■ INSTRUCTIONS FOR THE TASK
Every line from the one with "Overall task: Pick" up to and including the one with "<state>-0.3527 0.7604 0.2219" is to be output exactly as it appears below; pictures are not.

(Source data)
----

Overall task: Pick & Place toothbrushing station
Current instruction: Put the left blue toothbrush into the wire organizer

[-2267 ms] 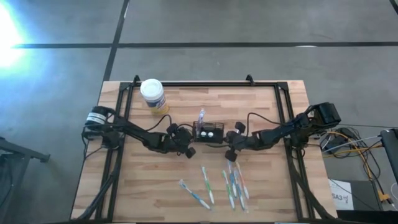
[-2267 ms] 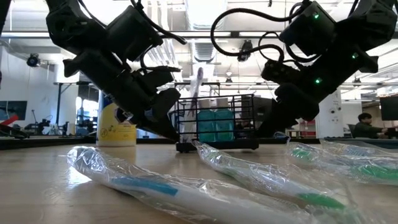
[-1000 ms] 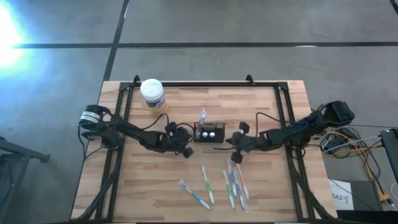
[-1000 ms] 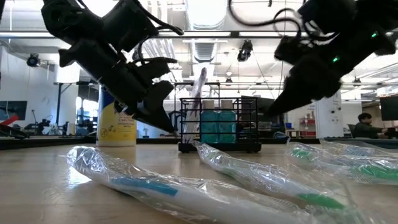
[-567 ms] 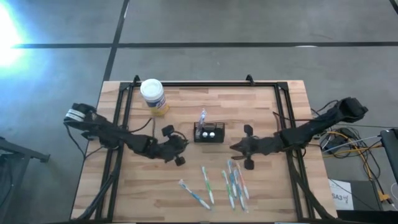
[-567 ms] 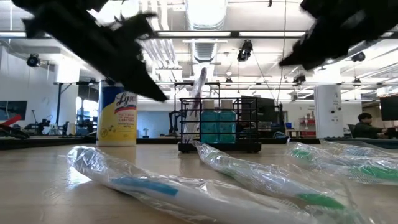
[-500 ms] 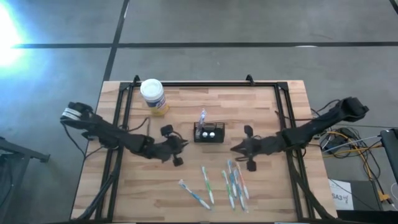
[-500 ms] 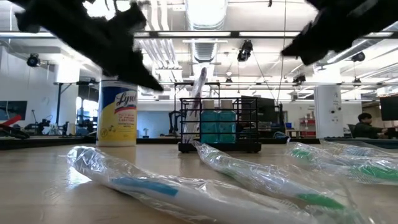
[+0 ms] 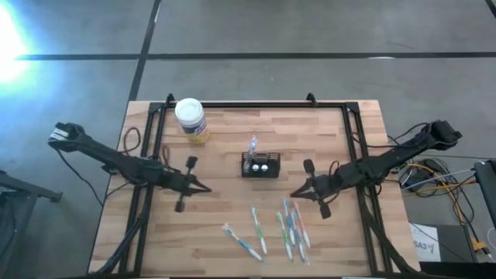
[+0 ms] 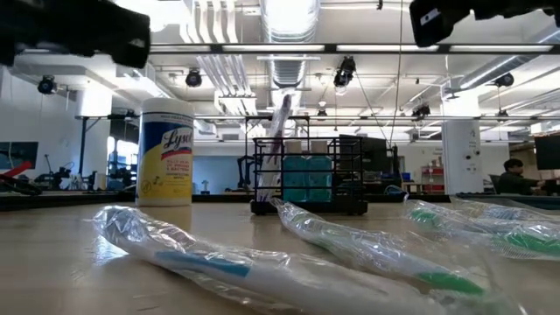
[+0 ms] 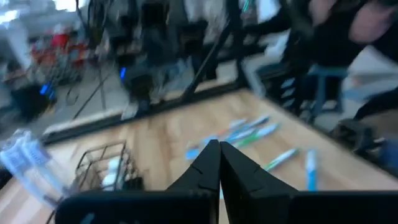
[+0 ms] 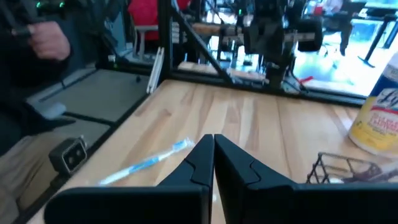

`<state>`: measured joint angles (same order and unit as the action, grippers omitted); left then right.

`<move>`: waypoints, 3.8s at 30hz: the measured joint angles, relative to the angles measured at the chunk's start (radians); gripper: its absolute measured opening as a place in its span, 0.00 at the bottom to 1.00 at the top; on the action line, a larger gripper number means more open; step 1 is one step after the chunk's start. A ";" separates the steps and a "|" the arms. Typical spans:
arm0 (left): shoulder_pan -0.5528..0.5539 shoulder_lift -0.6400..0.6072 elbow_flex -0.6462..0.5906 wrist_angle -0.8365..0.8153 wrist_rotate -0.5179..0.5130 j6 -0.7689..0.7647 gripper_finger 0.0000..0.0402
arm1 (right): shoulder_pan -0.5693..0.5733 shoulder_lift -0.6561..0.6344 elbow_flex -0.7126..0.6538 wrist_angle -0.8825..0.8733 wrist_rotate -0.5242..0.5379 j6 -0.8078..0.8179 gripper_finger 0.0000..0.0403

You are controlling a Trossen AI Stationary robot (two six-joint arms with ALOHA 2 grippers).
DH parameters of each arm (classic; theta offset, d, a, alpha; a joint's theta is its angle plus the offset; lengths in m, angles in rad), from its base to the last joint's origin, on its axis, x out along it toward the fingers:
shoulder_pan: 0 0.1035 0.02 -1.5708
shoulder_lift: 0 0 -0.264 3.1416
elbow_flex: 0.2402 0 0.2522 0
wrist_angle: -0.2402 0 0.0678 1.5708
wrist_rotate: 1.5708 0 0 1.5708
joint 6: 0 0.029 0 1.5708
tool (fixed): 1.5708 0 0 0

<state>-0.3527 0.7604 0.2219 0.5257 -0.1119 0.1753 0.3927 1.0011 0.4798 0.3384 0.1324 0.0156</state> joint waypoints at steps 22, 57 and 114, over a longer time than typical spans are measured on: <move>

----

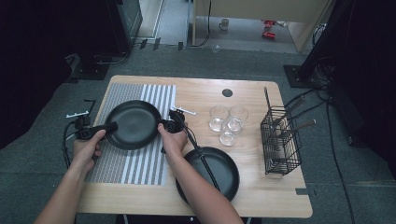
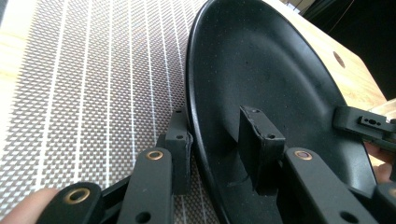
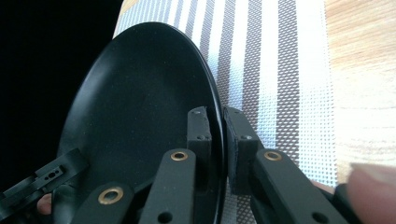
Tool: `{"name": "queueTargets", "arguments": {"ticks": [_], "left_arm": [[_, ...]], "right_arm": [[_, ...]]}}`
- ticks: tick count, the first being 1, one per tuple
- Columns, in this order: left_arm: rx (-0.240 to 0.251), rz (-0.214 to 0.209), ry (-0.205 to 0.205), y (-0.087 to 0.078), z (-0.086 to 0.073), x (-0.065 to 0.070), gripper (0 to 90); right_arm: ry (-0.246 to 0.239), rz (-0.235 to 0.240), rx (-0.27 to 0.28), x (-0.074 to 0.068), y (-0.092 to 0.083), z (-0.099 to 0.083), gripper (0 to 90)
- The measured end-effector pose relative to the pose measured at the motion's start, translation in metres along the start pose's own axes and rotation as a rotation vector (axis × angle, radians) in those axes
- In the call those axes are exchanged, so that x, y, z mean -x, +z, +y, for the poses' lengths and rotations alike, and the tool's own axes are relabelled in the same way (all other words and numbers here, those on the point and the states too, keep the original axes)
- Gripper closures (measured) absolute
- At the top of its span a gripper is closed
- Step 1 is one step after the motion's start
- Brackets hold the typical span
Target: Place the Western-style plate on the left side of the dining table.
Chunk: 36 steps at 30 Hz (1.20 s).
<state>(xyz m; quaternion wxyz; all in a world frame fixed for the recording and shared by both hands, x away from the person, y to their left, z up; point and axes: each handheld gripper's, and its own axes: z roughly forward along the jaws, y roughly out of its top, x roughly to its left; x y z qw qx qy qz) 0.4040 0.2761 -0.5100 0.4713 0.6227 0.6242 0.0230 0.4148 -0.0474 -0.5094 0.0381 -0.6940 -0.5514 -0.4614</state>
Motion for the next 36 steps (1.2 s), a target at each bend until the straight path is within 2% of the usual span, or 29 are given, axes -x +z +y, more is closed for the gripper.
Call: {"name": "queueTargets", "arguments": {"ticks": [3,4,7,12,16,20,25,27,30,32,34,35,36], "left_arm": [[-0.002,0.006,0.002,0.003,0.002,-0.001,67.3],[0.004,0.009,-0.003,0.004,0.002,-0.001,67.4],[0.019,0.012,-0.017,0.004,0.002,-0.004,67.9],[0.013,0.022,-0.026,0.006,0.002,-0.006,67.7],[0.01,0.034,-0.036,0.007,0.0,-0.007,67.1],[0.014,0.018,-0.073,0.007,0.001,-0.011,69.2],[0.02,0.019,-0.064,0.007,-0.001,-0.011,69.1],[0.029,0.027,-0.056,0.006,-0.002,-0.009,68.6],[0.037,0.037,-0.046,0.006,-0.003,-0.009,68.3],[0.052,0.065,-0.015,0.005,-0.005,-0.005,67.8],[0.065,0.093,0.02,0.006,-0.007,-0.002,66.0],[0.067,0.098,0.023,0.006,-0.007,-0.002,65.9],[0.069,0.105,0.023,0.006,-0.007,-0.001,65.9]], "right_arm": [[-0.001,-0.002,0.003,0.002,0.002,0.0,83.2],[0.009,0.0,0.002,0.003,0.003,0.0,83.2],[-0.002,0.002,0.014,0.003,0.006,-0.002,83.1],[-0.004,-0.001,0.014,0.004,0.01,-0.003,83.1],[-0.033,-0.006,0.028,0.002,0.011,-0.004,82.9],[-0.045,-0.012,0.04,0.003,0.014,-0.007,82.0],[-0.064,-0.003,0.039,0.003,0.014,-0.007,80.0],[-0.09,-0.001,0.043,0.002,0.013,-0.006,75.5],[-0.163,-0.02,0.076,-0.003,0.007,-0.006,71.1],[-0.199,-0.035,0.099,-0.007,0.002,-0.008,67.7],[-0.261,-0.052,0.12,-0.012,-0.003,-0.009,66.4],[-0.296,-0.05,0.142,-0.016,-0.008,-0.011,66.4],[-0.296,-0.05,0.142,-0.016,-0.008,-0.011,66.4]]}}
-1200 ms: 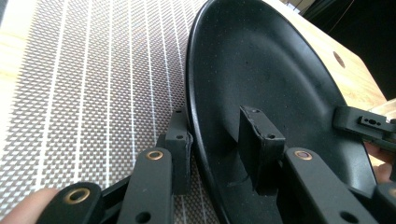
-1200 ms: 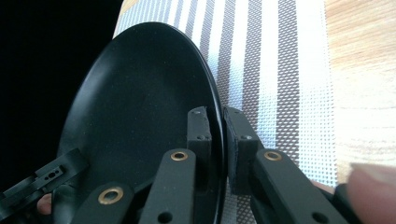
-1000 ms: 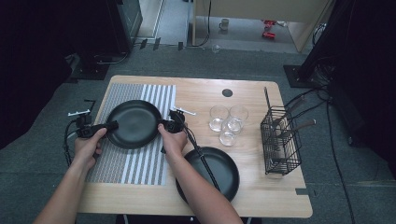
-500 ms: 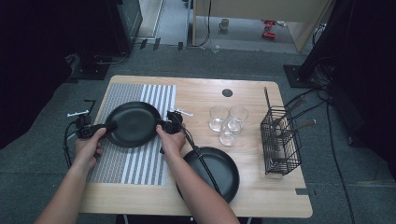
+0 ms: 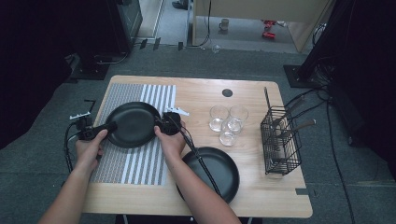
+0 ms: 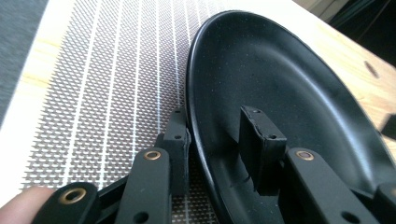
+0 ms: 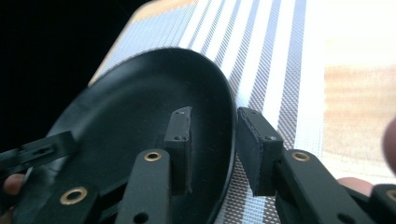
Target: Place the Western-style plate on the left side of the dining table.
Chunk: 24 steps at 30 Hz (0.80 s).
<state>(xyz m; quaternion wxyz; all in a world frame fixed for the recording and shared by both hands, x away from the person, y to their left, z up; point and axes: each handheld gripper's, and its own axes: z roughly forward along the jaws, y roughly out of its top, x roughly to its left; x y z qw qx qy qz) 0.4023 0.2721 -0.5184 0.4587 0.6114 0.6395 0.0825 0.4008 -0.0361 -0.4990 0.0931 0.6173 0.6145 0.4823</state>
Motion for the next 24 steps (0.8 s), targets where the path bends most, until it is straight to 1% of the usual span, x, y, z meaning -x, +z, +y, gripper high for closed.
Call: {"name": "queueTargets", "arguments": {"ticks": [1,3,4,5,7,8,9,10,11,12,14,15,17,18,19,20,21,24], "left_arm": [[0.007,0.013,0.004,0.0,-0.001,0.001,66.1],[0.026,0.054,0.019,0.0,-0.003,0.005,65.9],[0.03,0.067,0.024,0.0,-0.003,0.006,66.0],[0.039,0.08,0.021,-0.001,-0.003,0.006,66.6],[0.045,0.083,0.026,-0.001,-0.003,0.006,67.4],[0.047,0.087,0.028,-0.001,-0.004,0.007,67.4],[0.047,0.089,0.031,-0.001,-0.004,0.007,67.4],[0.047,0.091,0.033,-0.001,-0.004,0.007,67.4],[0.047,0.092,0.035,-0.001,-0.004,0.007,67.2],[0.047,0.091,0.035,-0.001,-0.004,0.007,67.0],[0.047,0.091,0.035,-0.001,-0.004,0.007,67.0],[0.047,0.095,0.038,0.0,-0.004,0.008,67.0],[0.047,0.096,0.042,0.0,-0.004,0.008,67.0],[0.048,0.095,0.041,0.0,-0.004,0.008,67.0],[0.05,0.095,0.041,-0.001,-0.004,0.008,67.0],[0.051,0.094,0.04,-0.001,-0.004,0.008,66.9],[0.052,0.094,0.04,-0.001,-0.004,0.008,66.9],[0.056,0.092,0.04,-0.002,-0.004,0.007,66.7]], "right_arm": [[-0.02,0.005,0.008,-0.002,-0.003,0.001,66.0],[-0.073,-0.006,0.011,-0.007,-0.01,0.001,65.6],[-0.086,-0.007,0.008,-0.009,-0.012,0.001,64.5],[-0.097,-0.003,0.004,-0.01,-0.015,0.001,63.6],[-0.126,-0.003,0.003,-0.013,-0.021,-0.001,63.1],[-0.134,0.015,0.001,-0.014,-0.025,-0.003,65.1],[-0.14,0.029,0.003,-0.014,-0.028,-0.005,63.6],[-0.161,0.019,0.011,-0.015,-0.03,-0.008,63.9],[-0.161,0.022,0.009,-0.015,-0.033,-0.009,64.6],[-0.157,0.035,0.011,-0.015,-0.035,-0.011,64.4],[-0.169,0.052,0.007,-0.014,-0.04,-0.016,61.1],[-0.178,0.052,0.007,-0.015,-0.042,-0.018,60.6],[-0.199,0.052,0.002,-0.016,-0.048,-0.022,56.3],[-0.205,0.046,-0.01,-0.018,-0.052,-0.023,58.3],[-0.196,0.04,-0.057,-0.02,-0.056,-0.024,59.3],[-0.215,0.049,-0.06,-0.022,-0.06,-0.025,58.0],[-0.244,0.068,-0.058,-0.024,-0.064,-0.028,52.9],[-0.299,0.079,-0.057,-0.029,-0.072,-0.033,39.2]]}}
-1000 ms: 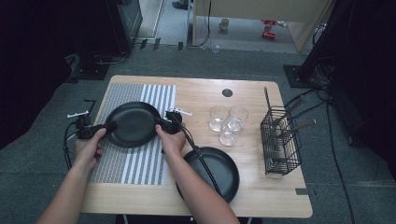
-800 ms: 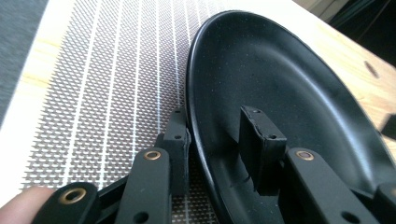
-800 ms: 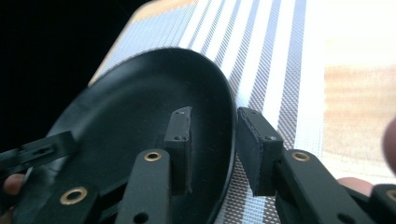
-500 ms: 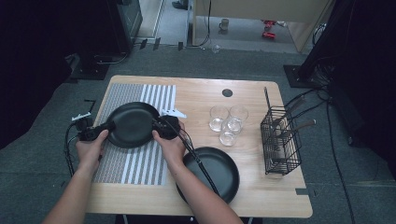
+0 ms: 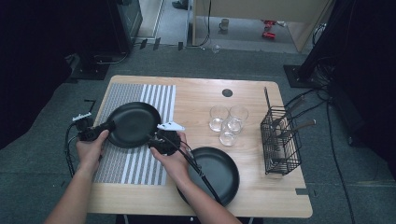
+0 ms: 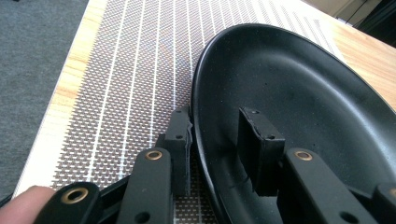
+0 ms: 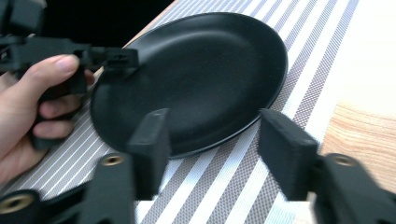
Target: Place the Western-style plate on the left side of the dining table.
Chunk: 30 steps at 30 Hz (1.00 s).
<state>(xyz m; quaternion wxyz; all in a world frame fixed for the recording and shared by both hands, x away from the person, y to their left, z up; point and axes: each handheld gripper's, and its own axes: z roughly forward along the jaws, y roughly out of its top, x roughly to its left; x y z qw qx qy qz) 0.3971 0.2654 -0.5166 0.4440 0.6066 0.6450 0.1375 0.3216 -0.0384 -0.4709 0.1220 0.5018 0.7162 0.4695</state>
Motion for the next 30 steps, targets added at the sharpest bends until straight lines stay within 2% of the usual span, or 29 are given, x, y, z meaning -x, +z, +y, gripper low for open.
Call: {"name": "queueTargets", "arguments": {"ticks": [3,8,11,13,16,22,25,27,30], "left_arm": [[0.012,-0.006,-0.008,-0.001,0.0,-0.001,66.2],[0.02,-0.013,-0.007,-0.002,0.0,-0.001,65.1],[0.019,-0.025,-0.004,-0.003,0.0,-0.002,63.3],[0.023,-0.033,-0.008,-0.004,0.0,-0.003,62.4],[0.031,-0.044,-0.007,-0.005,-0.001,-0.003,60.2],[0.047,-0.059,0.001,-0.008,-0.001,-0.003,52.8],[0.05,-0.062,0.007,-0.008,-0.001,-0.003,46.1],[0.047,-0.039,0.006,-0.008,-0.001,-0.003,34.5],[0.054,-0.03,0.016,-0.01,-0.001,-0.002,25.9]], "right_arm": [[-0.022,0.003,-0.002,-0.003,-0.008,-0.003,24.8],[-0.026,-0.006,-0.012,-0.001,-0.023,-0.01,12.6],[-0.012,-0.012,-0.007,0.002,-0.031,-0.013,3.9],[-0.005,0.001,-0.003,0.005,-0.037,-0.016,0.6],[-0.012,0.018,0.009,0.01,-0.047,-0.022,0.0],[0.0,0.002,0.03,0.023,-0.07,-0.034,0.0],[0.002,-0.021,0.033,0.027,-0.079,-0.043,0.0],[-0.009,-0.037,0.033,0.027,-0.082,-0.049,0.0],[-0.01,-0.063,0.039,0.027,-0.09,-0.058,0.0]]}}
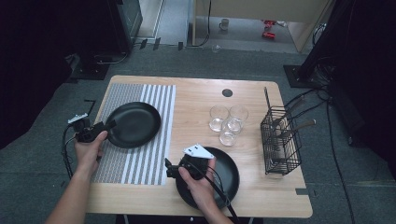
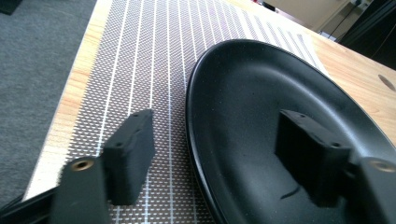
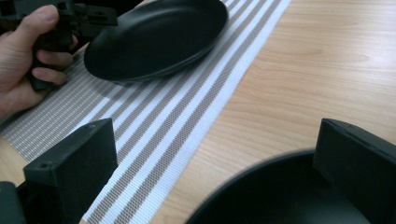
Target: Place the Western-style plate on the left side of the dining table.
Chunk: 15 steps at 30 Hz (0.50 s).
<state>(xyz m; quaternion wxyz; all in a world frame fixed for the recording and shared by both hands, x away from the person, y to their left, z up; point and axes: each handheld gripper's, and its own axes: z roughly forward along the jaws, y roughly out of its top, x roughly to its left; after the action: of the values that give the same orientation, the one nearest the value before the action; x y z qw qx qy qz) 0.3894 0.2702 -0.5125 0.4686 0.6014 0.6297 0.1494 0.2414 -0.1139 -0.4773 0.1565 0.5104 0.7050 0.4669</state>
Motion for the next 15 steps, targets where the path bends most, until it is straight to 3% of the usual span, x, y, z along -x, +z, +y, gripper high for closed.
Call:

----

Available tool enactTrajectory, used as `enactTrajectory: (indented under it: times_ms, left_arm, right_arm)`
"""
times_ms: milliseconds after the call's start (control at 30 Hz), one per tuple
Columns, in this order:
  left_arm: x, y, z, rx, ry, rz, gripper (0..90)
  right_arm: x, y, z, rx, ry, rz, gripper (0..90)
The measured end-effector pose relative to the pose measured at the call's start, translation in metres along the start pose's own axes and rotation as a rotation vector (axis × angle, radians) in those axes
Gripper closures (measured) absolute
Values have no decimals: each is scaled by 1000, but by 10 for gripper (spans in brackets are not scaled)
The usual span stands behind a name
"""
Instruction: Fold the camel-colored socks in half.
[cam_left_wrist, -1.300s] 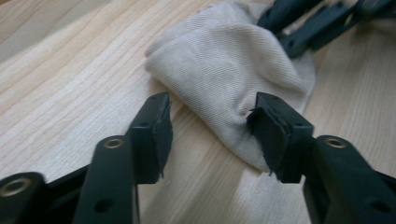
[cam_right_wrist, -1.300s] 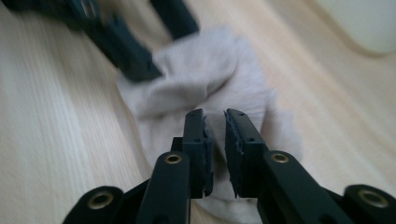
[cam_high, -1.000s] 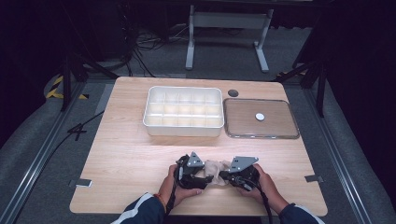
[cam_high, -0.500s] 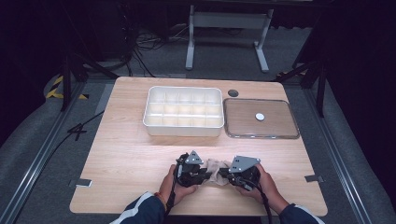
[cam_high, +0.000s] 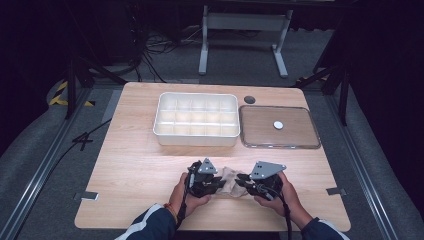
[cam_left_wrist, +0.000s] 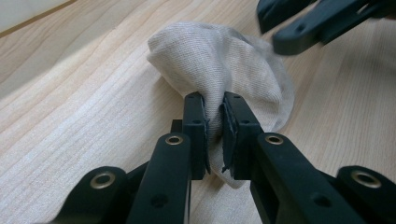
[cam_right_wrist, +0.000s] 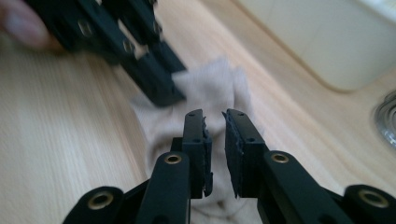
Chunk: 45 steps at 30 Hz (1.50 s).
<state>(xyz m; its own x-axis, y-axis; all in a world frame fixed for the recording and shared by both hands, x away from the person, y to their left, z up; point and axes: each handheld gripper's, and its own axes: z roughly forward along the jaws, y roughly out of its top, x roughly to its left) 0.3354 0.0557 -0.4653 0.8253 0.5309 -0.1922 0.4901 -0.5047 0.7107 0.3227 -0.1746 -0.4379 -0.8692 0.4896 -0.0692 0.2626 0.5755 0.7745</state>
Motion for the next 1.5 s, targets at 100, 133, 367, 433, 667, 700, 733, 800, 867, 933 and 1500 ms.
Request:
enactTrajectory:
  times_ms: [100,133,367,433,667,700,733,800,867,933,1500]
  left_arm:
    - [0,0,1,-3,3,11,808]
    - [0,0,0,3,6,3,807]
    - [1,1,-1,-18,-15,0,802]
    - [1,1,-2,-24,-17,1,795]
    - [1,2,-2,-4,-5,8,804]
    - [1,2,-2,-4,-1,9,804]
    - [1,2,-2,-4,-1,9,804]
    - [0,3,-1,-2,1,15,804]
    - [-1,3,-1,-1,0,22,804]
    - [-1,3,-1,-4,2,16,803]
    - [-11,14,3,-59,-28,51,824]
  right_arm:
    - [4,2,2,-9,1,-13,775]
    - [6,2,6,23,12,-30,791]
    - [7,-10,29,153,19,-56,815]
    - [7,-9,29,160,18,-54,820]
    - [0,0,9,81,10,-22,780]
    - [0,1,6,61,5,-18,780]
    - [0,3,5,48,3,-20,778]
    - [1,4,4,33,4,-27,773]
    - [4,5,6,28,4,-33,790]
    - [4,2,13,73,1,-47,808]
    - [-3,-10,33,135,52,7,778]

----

■ RESPONSE TO THE EXERCISE
Overall task: Pick & Place toothbrushing station
Current instruction: Put the left blue toothbrush into the wire organizer

[-2267 ms] 
[-2267 ms] 
[-1000 ms] 
[-1000 ms] 
[-567 ms] 
[-567 ms] 
[-500 ms] 
[-500 ms] 
[+0 ms] 
[+0 ms] 
[+0 ms] 
[+0 ms] 

`<state>`: measured joint angles (same order and unit as the action, grippers omitted); left then right.

`<move>`: waypoints, 3.8s at 30hz: the measured joint angles, relative to the angles measured at the chunk's start (radians); gripper: its absolute measured opening as a place in its span, 0.00 at the bottom to 1.00 at the top; on the action line, a larger gripper number means more open; step 1 is one step after the chunk's start. A ";" separates the steps and a "|" the arms. Typical spans:
arm0 (left): shoulder_pan -0.5528..0.5539 shoulder_lift -0.6400..0.6072 elbow_flex -0.6462..0.5906 wrist_angle -0.8365..0.8153 wrist_rotate -0.5179..0.5130 j6 -0.7689..0.7647 gripper_finger 0.0000..0.0402
arm1 (right): shoulder_pan -0.5693..0.5733 shoulder_lift -0.6561..0.6344 elbow_flex -0.7126..0.6538 wrist_angle -0.8825..0.8733 wrist_rotate -0.5242..0.5379 j6 -0.8078..0.8179 gripper_finger 0.0000..0.0403

You are controlling a Trossen AI Stationary robot (two six-joint arms with ALOHA 2 grippers).
DH parameters of each arm (classic; theta offset, d, a, alpha; a joint's theta is its angle plus the offset; lengths in m, angles in rad), from its base to the last joint's origin, on its axis, x out along it toward the fingers:
shoulder_pan: 0 0.1035 0.02 -1.5708
shoulder_lift: 0 0 -0.264 3.1416
elbow_flex: 0.2402 0 0.2522 0
wrist_angle: -0.2402 0 0.0678 1.5708
wrist_rotate: 1.5708 0 0 1.5708
joint 6: 0 0.029 0 1.5708
tool (fixed): 1.5708 0 0 0

<state>-0.3527 0.7604 0.2219 0.5257 -0.1119 0.1753 0.3927 1.0011 0.4798 0.3384 0.1324 0.0156</state> joint waypoints at steps 22, 57 and 114, over a longer time than typical spans are measured on: <move>

That finishes the exercise, with nothing more to add.